Problem to solve: Your result should be the lines holding the word "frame", copied from the entries below.

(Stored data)
>>
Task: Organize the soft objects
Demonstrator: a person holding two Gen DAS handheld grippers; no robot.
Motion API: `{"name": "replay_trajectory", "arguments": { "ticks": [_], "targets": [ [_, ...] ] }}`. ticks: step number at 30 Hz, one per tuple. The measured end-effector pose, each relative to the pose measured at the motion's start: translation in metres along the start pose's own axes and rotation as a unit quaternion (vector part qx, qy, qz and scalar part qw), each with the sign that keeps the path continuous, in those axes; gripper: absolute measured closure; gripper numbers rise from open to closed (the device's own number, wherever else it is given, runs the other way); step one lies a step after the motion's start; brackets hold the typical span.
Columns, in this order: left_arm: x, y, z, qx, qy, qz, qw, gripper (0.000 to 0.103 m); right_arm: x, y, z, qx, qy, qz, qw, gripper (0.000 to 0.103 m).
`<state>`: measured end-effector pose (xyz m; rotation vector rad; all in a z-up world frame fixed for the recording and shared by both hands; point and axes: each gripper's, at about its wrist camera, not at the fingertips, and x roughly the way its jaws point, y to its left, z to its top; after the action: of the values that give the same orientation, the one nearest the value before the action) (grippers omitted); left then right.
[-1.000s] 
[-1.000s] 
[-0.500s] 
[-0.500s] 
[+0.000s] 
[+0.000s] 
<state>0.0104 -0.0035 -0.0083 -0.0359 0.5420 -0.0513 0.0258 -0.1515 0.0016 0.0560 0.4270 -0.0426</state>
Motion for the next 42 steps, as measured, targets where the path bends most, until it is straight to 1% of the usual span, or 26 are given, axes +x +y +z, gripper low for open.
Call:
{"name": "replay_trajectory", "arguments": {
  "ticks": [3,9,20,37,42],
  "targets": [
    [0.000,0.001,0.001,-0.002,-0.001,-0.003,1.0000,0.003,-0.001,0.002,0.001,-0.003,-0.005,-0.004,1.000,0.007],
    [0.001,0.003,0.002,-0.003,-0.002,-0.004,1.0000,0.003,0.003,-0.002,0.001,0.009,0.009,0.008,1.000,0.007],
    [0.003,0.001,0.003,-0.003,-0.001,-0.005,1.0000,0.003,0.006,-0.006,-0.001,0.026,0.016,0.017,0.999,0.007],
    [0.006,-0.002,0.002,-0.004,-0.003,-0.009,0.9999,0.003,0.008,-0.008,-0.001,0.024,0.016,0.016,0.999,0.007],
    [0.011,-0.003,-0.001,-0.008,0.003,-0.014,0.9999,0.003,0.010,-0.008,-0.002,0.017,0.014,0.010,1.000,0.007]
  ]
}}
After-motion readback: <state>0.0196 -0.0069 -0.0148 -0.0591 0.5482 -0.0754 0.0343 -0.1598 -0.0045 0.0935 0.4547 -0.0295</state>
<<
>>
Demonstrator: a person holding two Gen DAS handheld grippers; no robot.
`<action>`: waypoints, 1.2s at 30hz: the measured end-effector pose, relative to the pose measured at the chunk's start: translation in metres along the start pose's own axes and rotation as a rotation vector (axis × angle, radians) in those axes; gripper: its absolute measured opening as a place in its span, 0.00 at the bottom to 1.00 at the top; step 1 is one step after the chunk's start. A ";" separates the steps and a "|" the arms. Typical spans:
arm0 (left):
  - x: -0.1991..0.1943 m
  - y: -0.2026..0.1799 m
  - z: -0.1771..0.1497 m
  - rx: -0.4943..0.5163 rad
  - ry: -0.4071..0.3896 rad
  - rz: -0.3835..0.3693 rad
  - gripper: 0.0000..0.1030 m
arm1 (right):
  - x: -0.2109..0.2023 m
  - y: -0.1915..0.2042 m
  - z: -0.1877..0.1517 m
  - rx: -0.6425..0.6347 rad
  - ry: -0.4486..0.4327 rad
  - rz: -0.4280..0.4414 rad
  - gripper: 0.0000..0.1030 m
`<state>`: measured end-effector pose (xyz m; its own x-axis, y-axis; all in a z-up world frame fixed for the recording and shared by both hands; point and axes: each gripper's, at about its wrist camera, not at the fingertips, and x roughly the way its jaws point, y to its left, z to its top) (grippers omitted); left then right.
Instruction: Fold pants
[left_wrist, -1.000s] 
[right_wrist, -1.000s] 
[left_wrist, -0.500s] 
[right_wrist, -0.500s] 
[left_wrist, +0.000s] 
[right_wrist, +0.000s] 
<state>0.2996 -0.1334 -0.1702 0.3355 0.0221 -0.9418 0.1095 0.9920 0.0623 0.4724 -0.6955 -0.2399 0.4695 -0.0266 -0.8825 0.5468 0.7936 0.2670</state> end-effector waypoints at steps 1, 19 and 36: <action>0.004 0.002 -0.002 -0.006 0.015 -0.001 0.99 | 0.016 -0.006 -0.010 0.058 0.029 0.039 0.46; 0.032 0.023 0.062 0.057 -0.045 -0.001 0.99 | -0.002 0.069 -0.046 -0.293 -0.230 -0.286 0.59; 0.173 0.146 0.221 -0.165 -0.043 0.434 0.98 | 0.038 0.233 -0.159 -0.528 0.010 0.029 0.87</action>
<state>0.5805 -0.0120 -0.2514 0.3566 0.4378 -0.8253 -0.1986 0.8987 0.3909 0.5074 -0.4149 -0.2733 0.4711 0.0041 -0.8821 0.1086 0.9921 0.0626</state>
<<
Task output:
`<state>`: measured end-effector pose (xyz m; rotation vector rad; all in a z-up world frame fixed for the recording and shared by both hands; point and axes: each gripper's, at about its wrist camera, not at the fingertips, and x roughly the way its jaws point, y to its left, z to its top; after the action: of the values that give the same orientation, the one nearest the value before the action) (grippers omitted); left then right.
`<state>`: measured end-effector pose (xyz m; its own x-axis, y-axis; all in a z-up world frame fixed for the recording and shared by both hands; point and axes: each gripper's, at about its wrist camera, not at the fingertips, and x roughly the way its jaws point, y to its left, z to its top) (grippers omitted); left then right.

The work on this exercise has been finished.